How to configure Ubuntu Linux to use Active Directory authentication - This article discusses AD authentication for Ubuntu Linux.  The process was tested on Ubuntu x86 (32 bit) version 10.10.  Active Directory is a commonly used directory service based on the LDAP directory access protocol and Kerberos authentication.  Both of these protocols have their roots in UNIX and Linux, an so it makes sense that we can configure these protocols on Linux to interoperate with Active Directory.

Note: this article provides configuration help for a version of Ubuntu that will soon be deprecated.  To configure the latest version of Ubuntu, please read Ubuntu 11.10 - Logging into Active Directory

When Ubuntu is first installed, it is configured by default to use its local account database.  To interoperate with Active Directory, we will configure the LDAP and Kerberos protocols, then we'll configure naming and authentication modules, NSS and PAM, to use these protocols to locate and authenticate users in AD.

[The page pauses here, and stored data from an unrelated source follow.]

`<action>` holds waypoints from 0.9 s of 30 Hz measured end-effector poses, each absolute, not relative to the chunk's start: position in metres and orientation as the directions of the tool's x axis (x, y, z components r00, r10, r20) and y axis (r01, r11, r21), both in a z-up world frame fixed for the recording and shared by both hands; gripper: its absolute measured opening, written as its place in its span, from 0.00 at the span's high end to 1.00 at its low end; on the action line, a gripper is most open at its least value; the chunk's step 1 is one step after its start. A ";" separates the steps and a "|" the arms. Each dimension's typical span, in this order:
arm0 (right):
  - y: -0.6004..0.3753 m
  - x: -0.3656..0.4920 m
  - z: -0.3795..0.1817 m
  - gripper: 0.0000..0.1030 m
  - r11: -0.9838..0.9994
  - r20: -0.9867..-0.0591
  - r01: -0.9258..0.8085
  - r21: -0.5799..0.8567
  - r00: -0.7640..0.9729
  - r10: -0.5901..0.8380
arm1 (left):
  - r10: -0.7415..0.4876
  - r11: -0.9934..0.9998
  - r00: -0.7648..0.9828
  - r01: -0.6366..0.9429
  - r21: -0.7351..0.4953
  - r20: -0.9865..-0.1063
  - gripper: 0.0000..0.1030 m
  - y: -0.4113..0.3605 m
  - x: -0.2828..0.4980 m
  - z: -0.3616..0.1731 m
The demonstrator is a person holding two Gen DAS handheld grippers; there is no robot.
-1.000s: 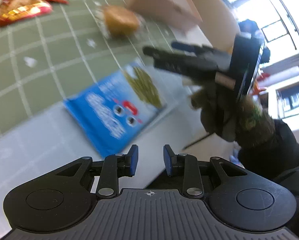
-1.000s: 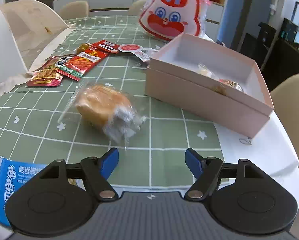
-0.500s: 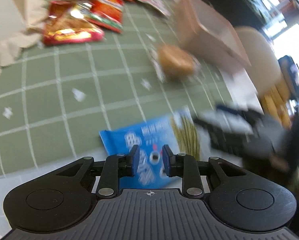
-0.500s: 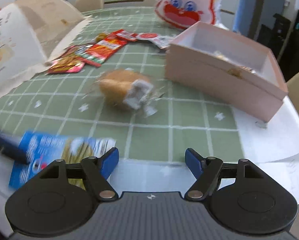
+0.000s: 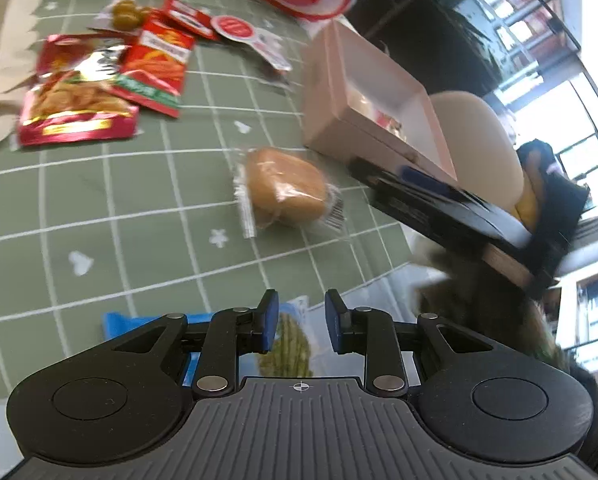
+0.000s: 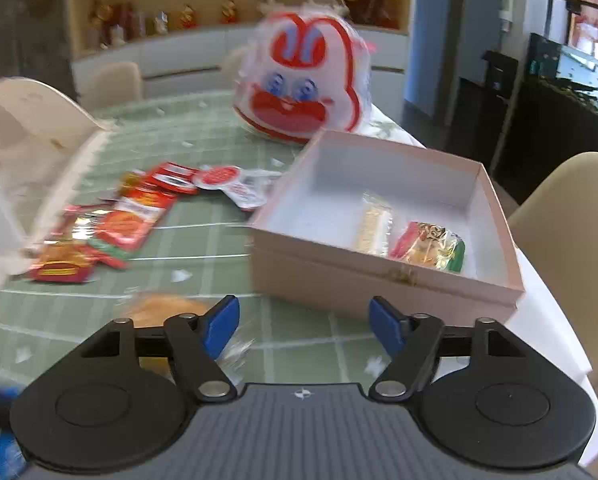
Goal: Organize snacks
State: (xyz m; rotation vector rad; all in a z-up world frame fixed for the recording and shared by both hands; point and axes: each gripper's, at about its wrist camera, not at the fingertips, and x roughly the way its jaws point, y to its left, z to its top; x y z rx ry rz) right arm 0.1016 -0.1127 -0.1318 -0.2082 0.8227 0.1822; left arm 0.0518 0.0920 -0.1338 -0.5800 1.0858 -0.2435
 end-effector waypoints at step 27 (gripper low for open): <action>-0.098 0.036 -0.155 0.52 0.845 -0.840 -0.534 0.024 0.447 0.307 | -0.414 0.899 0.221 -0.051 -0.434 -0.883 0.72 0.106 -0.010 -0.154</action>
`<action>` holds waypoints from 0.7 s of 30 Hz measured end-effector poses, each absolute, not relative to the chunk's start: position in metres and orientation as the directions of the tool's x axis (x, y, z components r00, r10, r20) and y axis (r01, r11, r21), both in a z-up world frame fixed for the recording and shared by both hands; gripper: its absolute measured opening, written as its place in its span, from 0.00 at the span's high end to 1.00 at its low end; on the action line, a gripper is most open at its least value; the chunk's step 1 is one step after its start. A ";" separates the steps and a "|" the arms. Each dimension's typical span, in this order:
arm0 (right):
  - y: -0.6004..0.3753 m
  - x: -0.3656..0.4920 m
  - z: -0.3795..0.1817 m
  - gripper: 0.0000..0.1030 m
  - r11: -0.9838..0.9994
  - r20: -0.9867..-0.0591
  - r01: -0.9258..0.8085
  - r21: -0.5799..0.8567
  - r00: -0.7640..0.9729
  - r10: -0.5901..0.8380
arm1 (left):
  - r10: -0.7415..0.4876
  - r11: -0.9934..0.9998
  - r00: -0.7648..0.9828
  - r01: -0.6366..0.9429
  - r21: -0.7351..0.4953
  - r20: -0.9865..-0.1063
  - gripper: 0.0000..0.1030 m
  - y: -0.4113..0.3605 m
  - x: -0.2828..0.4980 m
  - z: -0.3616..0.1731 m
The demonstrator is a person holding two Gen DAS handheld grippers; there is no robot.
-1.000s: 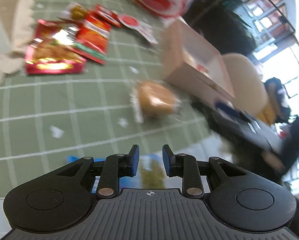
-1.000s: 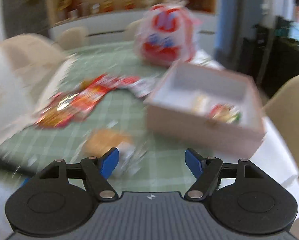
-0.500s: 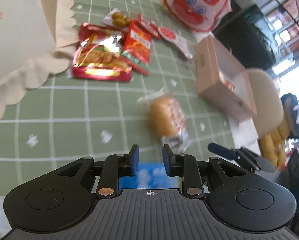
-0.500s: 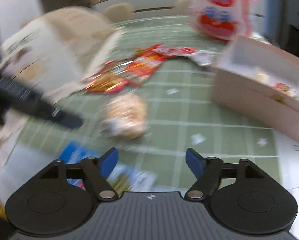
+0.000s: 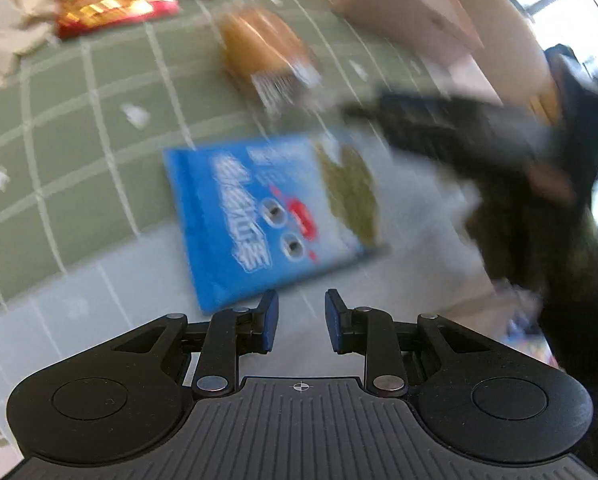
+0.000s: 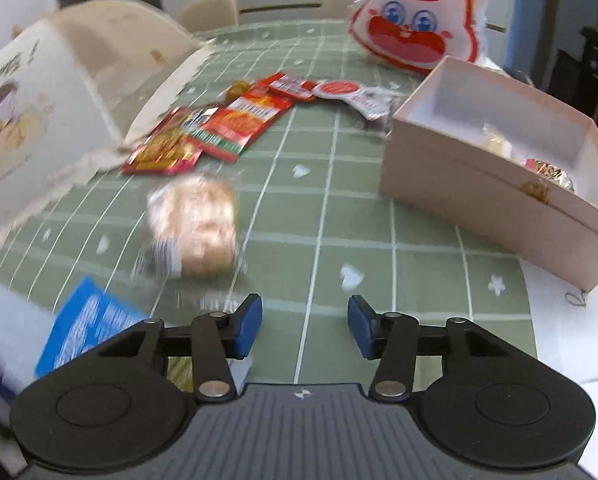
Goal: Organize snacks
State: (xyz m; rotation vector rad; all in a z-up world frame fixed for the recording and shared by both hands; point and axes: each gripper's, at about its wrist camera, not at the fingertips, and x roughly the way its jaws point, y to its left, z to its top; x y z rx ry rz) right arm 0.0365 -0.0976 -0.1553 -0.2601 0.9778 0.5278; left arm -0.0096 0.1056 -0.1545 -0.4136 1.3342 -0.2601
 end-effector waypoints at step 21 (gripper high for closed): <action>-0.010 -0.016 -0.158 0.14 0.721 -0.885 -0.674 0.161 0.224 0.408 | -0.150 0.800 0.473 -0.458 -0.388 -0.868 0.72 0.180 -0.015 -0.142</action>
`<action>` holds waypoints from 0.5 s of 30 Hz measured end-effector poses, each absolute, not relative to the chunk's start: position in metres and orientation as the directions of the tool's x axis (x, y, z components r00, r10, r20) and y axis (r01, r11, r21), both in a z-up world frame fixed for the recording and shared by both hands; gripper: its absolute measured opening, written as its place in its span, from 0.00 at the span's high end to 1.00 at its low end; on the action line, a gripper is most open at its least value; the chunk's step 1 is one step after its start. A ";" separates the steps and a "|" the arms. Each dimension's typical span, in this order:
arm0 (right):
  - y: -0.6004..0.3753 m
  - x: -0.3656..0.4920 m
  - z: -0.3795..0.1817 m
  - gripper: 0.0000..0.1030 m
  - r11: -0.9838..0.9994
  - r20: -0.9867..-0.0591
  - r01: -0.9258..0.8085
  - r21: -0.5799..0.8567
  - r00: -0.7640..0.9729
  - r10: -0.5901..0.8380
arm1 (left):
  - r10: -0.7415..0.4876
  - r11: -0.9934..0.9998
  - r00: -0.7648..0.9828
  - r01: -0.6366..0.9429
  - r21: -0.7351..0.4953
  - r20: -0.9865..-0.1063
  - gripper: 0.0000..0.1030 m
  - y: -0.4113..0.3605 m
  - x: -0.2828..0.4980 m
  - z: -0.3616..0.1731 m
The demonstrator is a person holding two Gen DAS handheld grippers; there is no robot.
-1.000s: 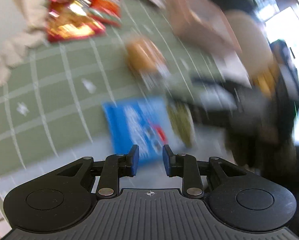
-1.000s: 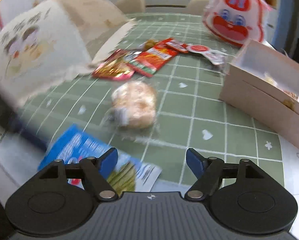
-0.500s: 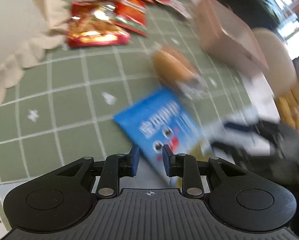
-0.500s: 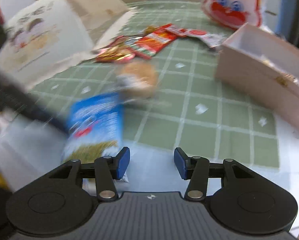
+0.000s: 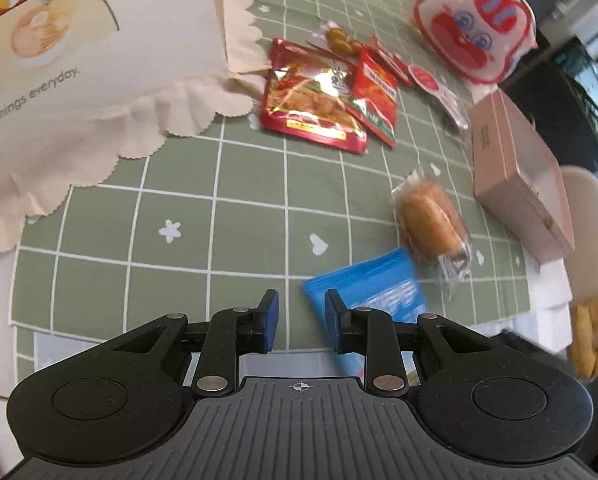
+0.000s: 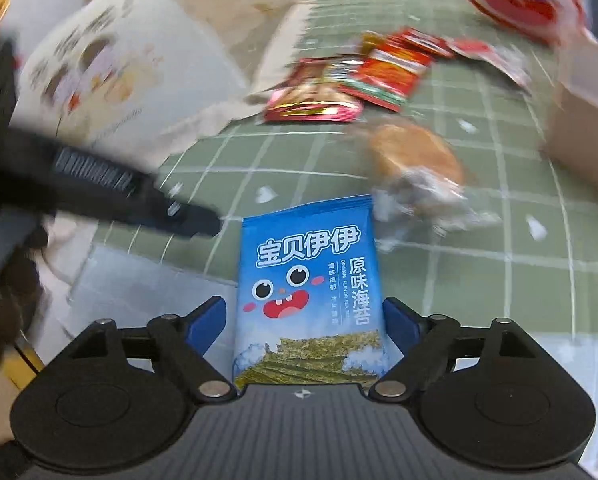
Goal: Organize snacks
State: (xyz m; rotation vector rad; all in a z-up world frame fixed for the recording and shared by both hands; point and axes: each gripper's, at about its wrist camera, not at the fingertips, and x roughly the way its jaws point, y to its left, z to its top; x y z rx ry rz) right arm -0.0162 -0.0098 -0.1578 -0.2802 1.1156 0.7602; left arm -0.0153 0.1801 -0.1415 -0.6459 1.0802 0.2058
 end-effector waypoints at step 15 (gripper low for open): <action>-0.111 -0.032 -0.129 0.24 0.779 -0.900 -0.627 -0.025 0.353 0.255 | -0.191 0.896 0.561 -0.235 -0.376 -0.806 0.72 0.130 0.025 -0.118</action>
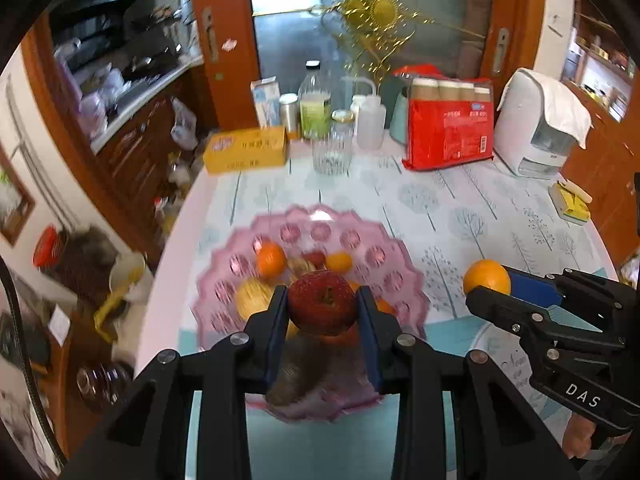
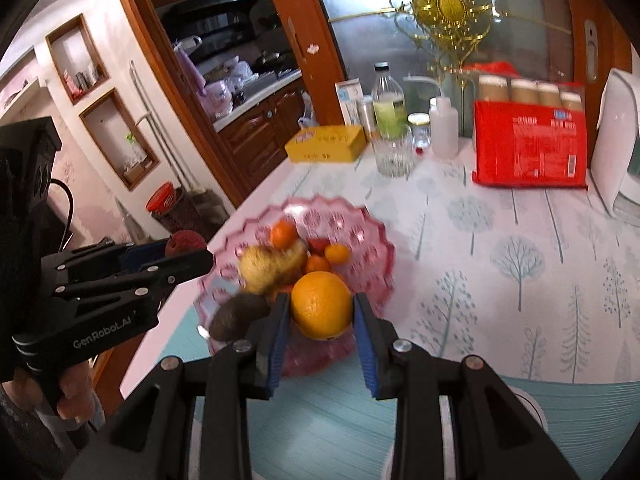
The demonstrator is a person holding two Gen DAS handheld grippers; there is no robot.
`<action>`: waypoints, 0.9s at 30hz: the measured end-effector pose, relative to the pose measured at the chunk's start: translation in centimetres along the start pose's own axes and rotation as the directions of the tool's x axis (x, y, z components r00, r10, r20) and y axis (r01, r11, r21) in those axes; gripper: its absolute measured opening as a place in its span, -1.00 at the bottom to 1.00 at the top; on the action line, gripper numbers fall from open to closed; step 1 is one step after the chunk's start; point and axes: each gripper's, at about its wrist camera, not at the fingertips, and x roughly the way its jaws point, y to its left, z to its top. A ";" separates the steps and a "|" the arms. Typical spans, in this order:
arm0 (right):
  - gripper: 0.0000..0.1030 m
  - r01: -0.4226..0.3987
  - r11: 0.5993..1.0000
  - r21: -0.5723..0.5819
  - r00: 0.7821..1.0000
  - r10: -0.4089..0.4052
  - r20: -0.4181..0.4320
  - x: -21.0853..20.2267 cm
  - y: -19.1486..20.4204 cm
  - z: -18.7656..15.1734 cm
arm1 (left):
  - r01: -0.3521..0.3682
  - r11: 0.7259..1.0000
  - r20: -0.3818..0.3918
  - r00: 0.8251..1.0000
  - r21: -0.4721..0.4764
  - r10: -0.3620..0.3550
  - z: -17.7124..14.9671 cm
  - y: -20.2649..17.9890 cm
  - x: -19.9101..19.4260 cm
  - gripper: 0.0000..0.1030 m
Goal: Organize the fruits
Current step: 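Carry the lychee with the left tool while the right tool carries the orange to the bowl, then lower lychee and orange into the bowl and open both tools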
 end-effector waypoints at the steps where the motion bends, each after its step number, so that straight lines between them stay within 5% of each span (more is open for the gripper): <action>1: -0.38 0.005 1.000 0.003 1.000 -0.005 0.008 0.1 0.4 0.4 | 0.004 1.000 0.006 1.000 0.012 -0.004 0.5 0.4 -0.1 -0.38; 9: -0.38 0.111 0.994 0.023 0.993 -0.112 0.030 2.2 3.0 3.8 | 0.092 0.992 -0.019 0.996 0.091 -0.091 3.5 1.8 2.5 -0.38; 27: -0.38 0.231 0.965 0.122 0.963 -0.210 -0.168 12.0 0.4 2.4 | 0.154 0.983 -0.217 0.968 0.101 -0.130 2.8 2.5 14.1 -0.38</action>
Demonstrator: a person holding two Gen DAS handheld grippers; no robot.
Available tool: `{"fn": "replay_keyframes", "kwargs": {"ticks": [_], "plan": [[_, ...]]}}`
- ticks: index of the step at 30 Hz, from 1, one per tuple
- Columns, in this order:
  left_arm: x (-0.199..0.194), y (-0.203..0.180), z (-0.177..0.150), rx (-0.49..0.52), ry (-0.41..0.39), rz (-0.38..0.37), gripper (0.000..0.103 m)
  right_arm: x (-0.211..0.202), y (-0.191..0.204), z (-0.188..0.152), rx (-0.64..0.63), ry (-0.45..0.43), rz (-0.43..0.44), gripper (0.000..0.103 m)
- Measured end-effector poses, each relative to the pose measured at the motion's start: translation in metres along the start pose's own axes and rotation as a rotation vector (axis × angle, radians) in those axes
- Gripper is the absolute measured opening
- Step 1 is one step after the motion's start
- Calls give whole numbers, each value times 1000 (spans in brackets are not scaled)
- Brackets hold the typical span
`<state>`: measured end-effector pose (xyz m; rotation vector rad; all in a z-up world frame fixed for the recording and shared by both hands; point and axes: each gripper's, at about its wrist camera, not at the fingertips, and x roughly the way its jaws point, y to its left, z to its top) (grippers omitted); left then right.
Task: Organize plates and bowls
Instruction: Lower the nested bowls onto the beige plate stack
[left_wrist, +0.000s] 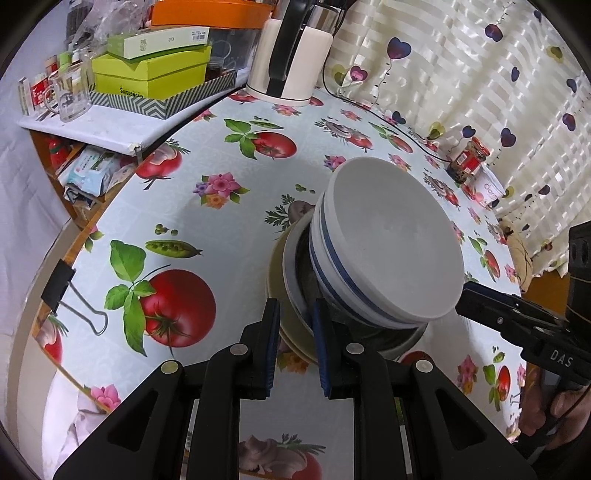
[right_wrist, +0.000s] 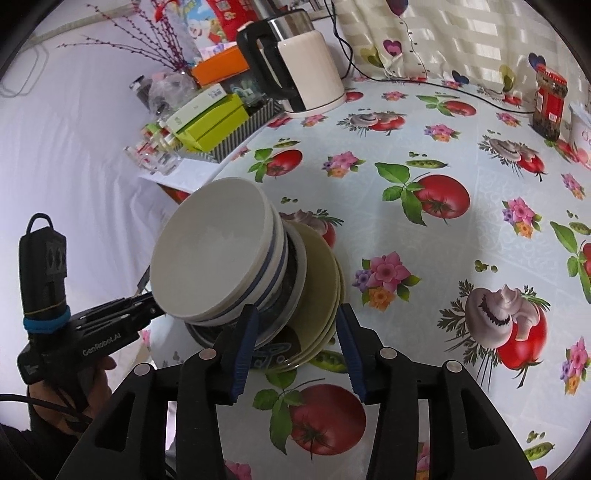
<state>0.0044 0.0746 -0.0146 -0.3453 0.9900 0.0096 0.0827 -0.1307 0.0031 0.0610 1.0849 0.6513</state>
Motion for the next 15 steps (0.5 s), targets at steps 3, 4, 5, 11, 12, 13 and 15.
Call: {"fn": "replay_keyframes", "kwargs": {"ticks": [3,4,5,11,12,13,15], "plan": [[-2,-1,-2,4,-5,0,19,-4,4,-3,-14,-6,-6,45],[-3,-2,-2,5,-6,0,19,-4,6,-4,-17,-8,-8,45],[-3,-2,-3,7,-6,-2,19,-6,7,-5,-21,-10,-8,45],[-1,-8,-5,19,-1,-14,19,-6,9,-9,-17,-6,-5,45],[-1,-9,-5,20,0,-14,19,-6,9,-9,-17,-5,-6,45],[-1,-10,-5,24,0,-19,19,-6,9,-9,-17,-5,-7,45],[0,-11,-6,27,1,-20,19,-6,9,-10,-14,-2,-7,45]]}}
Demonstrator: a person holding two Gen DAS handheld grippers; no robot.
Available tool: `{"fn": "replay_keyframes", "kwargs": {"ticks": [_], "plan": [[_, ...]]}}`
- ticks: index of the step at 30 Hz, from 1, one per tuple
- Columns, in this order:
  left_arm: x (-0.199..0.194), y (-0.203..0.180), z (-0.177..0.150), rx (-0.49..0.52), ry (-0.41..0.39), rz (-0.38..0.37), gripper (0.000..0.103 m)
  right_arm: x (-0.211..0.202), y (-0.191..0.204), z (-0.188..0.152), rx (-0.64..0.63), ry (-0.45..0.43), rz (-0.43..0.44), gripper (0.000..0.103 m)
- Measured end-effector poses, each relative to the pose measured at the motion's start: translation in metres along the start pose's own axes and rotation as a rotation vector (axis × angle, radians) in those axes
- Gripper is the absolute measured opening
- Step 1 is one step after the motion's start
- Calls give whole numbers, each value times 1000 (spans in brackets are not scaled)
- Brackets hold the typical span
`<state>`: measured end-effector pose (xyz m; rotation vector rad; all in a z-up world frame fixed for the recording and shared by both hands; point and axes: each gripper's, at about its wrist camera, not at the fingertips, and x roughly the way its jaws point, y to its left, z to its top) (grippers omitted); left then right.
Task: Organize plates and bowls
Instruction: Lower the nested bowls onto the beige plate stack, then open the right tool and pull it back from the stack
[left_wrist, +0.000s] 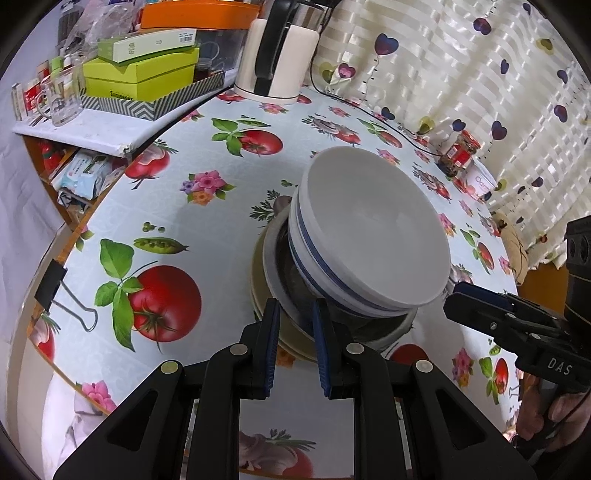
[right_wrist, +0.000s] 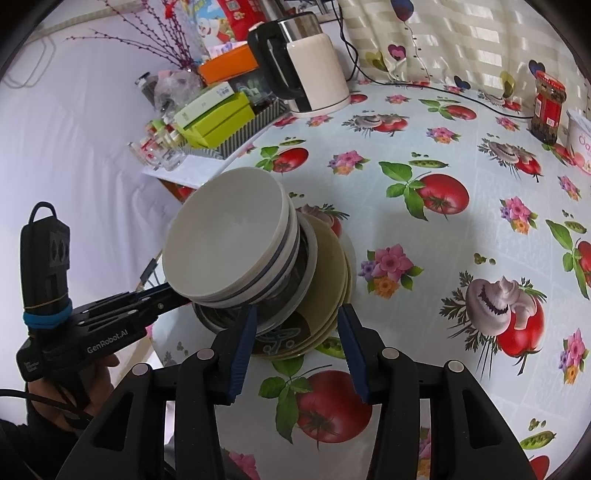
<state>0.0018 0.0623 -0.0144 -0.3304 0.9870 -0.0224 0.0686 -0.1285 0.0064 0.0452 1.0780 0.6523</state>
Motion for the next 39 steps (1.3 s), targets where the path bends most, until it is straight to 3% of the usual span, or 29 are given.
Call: {"fn": "replay_keyframes", "kwargs": {"ticks": [14,25,39], "plan": [[2,-6,-3,18,2,-3,19,0,2,-2,-10,4,-5,45],[-19,-12,-8,52,-49,90,19,-9,7,-6,-38,-12,-32,46],[-45,-28,-17,96,-100,129,19,-28,35,-16,-139,-40,-91,56]]}}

A few prerequisites, your Ubuntu machine must be configured to use a DNS server that can locate your AD domain, and the data and time on the computer must remain nearly in sync with the AD domain controllers.  I won't get into those here, but be advised that if your clock is off by more than 5 minutes, or if you can't resolve the IP addresses of your AD domain controllers, AD authentication will fail.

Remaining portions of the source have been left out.